Other studies have shown that modification of the gabra3 gene “can lead to disruptive disorders in the brain like epilepsy and other diseases if not treated properly,” and that a deeper understanding of these systems can help with developing appropriate therapies. “If you don’t understand the basic mechanism, it’s really hard to understand or move towards a therapy. But if you have a target, if you know what is being disrupted...then you have a better idea of what to look for when it’s time to do different therapeutic screens.”
Although his work doesn’t focus directly on medical interventions for humans, Barnaby says he is passionate about being “one small person contributing to the greater understanding of the natural world. I have a lot of pride in that...I think that we’re doing really good work.”
As he has conducted these experiments during his doctoral program, Barnaby has felt empowered to be able to ask his own research questions. Graduate school is “a beautiful journey to scientific independence,” Barnaby remarked, adding, “the greatest skill that I’ve learned in grad school is not what I’ve learned, but how to learn.” Barnaby credits much of his success at UMass to his community of advisors, fellow scholars, and friends, insisting that “it has everything to do with the people around me.”

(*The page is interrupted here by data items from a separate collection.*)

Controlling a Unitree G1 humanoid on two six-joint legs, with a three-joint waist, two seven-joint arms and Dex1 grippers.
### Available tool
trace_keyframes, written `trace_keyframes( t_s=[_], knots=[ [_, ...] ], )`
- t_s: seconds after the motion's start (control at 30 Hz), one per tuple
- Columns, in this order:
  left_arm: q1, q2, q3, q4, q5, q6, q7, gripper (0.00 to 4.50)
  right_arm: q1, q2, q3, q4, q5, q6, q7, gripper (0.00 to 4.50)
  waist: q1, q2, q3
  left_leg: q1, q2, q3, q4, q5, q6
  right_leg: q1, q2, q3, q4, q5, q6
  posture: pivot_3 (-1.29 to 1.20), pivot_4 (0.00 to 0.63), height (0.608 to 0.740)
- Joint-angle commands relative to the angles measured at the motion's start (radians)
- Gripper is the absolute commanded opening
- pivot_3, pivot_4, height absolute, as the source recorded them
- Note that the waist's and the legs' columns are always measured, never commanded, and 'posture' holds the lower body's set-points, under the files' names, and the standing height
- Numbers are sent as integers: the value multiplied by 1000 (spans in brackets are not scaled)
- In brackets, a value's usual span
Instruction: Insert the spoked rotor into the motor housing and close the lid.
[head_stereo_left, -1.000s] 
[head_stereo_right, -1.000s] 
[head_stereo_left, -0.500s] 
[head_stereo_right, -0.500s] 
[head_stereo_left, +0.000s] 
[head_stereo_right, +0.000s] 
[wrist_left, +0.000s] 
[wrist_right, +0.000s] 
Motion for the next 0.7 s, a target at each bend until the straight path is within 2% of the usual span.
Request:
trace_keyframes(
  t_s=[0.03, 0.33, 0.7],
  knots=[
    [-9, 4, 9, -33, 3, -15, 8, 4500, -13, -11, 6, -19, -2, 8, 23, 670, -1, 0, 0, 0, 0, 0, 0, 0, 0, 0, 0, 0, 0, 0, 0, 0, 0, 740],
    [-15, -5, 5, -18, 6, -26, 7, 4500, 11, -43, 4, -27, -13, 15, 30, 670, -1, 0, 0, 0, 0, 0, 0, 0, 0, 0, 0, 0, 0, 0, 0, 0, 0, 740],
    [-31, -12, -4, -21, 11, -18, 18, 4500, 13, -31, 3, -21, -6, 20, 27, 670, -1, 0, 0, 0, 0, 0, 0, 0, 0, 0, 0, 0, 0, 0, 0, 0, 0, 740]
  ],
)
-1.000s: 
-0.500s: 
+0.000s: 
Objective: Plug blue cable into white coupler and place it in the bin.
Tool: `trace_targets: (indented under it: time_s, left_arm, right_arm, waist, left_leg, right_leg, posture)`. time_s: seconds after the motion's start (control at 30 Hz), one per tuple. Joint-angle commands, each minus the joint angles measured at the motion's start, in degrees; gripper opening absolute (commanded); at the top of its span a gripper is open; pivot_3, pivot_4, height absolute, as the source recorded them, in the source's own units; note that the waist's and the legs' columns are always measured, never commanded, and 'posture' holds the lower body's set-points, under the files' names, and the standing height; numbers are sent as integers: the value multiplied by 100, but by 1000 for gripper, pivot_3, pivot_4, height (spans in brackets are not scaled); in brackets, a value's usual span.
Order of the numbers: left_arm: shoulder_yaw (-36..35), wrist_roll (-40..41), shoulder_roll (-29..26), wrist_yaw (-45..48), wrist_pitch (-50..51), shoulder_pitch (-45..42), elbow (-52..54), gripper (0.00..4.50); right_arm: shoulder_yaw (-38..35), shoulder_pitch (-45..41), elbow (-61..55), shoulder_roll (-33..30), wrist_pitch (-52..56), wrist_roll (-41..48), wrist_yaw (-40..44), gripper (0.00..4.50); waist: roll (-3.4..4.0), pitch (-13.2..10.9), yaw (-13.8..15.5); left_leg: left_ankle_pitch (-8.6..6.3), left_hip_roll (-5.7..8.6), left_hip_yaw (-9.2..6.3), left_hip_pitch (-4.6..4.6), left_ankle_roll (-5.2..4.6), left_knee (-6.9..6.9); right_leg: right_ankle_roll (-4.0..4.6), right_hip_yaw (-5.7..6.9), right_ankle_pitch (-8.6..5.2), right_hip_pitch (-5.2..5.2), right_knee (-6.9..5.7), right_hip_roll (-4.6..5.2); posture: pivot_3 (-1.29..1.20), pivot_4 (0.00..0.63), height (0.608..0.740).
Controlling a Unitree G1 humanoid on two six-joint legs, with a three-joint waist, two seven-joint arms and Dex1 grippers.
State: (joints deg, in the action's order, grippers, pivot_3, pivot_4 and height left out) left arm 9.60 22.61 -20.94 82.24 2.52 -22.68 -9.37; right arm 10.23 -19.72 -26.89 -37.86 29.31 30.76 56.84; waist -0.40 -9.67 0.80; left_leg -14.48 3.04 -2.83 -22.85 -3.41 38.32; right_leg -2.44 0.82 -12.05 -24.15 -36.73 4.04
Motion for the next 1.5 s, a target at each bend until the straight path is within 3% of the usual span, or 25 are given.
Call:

Barnaby continued, “I think no matter what, having mentors and friends, people who you feel like have your best interests at heart and that you have their best interests at heart, is a really great way to grow scientifically and personally.”
After his dissertation is finished and defended, Barnaby has big plans. He wants to leverage the information and skills that he has learned to answer questions about neuroscience and cancer using new technologies. “I feel really confident in my ability to try new things,” Barnaby remarked, adding “I think that grad students should feel empowered to do that when they get out of grad school.” He recently completed an internship with a biotechnology company in San Francisco that focuses on oncological research. Despite having a different specialization, Barnaby says “I was able to pick up this different field quickly because of the skills I learned in grad school.”
As he reflected on his graduate school experience and his future endeavors, Barnaby echoed a proverb about the importance of community: “If you want to go fast, go alone, but if you want to go far, go together.” Perhaps he could have added, if you want to go in the right direction, don’t inhibit your gabra3 GABA receptor.